**TASK INSTRUCTIONS:** Where the records below reach the line containing "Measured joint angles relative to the", start transcribing, and end with the line containing "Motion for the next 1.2", exactly and with nothing else added.

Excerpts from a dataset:
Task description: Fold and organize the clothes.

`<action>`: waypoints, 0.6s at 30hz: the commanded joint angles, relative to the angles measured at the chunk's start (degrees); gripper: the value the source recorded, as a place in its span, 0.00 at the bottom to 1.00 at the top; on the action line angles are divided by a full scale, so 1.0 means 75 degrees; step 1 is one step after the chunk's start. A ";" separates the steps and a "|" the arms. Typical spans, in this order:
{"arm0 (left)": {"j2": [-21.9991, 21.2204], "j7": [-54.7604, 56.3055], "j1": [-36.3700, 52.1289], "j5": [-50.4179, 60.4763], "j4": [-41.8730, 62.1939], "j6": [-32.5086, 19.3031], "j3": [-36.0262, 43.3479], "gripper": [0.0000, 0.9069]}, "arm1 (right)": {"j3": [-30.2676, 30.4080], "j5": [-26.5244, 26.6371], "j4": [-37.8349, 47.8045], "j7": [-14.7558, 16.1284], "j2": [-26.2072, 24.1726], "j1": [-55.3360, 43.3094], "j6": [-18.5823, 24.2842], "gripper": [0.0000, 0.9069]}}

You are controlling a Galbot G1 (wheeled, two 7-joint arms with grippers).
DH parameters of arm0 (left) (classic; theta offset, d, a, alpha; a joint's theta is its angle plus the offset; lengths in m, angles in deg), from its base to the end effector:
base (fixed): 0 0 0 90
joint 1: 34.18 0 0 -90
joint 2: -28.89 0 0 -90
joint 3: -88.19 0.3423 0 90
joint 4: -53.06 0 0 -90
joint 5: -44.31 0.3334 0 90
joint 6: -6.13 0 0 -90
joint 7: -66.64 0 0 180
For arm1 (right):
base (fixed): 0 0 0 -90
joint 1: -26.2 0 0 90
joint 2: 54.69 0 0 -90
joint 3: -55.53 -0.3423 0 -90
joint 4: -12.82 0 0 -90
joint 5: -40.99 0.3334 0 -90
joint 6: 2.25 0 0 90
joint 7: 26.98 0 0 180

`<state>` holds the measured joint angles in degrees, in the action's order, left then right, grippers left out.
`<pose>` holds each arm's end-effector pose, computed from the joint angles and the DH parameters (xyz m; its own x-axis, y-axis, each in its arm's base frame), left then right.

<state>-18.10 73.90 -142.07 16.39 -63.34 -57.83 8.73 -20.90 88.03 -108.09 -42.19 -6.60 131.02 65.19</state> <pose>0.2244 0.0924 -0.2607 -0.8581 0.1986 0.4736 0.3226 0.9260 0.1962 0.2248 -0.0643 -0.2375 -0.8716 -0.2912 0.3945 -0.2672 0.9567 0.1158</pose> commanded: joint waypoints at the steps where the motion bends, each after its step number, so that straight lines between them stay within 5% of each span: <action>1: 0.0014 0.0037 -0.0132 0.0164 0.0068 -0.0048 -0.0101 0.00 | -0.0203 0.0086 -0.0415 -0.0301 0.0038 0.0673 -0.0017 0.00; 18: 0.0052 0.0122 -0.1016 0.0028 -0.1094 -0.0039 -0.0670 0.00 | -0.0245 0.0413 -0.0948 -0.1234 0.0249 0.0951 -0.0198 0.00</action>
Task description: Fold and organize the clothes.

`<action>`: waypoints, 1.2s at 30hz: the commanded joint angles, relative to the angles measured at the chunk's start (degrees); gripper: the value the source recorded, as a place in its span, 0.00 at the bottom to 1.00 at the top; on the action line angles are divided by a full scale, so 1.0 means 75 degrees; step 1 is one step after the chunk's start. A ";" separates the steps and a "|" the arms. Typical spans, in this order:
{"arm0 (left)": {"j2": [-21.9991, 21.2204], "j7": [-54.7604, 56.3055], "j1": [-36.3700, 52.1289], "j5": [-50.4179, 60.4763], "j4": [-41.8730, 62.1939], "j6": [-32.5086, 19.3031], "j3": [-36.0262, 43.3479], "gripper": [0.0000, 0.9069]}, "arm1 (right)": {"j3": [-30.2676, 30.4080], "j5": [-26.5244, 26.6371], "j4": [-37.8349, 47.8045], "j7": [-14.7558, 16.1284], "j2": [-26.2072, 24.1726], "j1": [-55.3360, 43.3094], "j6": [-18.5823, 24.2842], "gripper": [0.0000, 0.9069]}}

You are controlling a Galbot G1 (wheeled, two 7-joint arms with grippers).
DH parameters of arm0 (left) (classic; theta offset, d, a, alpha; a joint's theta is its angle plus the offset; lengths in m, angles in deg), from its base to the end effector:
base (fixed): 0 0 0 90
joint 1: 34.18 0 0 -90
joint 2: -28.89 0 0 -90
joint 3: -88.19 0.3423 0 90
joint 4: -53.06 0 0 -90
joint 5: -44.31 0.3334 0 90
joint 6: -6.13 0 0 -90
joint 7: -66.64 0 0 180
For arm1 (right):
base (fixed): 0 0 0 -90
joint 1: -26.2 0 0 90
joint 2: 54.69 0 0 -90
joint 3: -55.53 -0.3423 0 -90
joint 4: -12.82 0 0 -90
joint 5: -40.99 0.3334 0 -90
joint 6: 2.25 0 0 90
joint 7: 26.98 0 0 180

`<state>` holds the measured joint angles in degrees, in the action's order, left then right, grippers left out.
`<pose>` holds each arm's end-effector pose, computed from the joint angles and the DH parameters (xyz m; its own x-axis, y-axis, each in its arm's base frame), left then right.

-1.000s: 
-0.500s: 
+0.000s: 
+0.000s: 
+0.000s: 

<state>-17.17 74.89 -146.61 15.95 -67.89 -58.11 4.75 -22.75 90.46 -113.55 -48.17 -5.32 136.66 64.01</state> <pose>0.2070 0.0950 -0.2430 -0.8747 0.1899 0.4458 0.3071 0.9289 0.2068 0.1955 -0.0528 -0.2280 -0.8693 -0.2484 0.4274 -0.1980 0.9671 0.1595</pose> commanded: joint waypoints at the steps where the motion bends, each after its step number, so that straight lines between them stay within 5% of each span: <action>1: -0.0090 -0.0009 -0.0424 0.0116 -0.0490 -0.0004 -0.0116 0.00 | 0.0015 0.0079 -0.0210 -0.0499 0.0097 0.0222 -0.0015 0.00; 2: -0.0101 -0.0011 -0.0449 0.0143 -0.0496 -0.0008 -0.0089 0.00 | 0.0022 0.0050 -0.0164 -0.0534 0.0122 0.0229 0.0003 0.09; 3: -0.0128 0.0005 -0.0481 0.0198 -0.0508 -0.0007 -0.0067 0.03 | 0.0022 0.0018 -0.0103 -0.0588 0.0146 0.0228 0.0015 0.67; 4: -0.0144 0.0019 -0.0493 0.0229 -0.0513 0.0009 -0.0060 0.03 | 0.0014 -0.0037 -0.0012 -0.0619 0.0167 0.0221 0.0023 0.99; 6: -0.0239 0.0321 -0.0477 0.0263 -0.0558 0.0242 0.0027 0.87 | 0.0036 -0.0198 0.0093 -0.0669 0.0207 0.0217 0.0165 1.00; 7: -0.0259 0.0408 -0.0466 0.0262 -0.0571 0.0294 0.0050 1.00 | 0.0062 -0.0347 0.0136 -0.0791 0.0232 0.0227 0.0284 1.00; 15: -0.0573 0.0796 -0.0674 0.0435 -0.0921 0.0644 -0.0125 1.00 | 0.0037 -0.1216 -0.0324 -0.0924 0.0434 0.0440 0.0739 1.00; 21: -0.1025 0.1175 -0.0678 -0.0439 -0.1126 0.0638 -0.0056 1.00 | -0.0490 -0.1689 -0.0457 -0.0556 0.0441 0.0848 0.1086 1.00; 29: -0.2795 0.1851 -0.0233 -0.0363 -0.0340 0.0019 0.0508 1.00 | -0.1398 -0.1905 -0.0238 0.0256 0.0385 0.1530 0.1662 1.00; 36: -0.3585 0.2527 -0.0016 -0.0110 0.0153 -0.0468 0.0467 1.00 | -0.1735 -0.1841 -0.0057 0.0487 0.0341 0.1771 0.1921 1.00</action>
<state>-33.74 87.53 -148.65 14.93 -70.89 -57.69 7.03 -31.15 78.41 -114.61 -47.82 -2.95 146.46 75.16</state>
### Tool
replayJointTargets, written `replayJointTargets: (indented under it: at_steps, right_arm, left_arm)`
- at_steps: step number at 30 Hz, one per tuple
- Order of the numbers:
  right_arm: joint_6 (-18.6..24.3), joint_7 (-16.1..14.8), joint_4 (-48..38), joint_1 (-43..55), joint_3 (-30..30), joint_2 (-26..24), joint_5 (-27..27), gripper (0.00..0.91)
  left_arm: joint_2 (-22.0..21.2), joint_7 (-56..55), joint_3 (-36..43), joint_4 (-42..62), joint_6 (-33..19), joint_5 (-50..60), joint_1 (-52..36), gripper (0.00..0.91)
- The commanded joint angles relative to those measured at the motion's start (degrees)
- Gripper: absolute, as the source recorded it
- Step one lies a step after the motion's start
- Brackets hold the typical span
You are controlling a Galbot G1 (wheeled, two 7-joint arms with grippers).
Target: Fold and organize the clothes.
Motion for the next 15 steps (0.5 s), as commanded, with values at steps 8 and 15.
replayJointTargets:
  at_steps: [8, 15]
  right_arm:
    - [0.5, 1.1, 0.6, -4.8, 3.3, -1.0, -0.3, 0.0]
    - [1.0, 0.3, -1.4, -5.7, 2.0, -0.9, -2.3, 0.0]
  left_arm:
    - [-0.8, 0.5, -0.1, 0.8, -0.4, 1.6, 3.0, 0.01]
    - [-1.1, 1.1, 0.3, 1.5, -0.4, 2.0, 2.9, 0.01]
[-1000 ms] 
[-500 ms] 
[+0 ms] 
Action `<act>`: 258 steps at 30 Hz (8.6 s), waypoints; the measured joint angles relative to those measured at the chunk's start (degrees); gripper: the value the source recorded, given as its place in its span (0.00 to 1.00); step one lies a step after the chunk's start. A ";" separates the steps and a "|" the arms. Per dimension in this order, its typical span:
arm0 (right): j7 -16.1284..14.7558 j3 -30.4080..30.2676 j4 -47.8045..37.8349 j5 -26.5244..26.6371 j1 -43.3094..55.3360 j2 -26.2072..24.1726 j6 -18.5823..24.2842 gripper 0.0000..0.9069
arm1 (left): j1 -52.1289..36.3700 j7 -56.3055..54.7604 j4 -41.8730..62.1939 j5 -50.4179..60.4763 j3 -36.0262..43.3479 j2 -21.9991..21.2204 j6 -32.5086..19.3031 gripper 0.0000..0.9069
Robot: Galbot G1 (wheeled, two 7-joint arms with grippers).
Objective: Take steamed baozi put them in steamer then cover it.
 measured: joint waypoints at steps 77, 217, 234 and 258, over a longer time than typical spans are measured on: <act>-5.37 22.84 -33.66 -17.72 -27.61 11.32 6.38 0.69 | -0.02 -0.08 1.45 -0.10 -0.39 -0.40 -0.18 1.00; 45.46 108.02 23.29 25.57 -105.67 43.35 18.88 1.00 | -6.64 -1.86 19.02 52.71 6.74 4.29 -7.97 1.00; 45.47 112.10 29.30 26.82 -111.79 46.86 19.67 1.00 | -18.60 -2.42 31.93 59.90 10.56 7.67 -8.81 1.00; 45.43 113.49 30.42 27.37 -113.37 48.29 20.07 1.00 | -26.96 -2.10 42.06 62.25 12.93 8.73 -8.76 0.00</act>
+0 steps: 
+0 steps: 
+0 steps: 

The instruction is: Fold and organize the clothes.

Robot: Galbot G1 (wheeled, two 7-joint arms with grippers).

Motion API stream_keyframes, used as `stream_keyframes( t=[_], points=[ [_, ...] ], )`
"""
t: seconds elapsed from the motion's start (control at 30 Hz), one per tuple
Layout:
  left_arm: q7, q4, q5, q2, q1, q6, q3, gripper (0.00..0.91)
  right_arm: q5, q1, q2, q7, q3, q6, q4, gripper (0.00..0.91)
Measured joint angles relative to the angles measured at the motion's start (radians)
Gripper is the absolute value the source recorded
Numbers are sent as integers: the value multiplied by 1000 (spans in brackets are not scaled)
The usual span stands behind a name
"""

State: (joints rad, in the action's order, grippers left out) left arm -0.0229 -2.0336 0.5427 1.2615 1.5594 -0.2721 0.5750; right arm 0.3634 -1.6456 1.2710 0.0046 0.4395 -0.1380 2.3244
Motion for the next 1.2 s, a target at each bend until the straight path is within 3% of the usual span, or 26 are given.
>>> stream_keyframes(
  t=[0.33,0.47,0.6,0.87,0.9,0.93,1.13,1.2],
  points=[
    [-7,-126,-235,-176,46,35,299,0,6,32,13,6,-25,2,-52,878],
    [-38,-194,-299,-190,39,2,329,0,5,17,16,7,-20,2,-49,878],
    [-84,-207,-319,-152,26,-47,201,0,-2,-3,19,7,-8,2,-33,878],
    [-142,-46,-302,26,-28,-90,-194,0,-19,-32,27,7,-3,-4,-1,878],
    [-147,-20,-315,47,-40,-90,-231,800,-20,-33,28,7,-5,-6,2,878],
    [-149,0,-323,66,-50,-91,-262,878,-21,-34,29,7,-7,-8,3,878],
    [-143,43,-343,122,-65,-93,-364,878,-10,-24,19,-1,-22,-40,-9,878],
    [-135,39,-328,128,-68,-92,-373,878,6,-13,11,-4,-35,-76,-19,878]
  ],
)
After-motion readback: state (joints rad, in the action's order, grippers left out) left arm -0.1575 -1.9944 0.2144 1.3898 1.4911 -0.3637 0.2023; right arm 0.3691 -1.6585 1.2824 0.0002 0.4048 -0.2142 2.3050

**RESPONSE AREA:**
Measured joint angles relative to the angles measured at the motion's start (radians)
Gripper is the absolute value the source recorded
Numbers are sent as integers: the value multiplied by 1000 (spans in brackets are not scaled)
The usual span stands behind a name
"""

State: (joints rad, in the action's order, grippers left out) left arm -0.0229 -2.0336 0.5427 1.2615 1.5594 -0.2721 0.5750; right arm 0.3634 -1.6456 1.2710 0.0046 0.4395 -0.1380 2.3244
Motion for the next 1.2 s, a target at each bend until the straight path is within 3% of the usual span, or 26 are given.

Here is where the answer stops.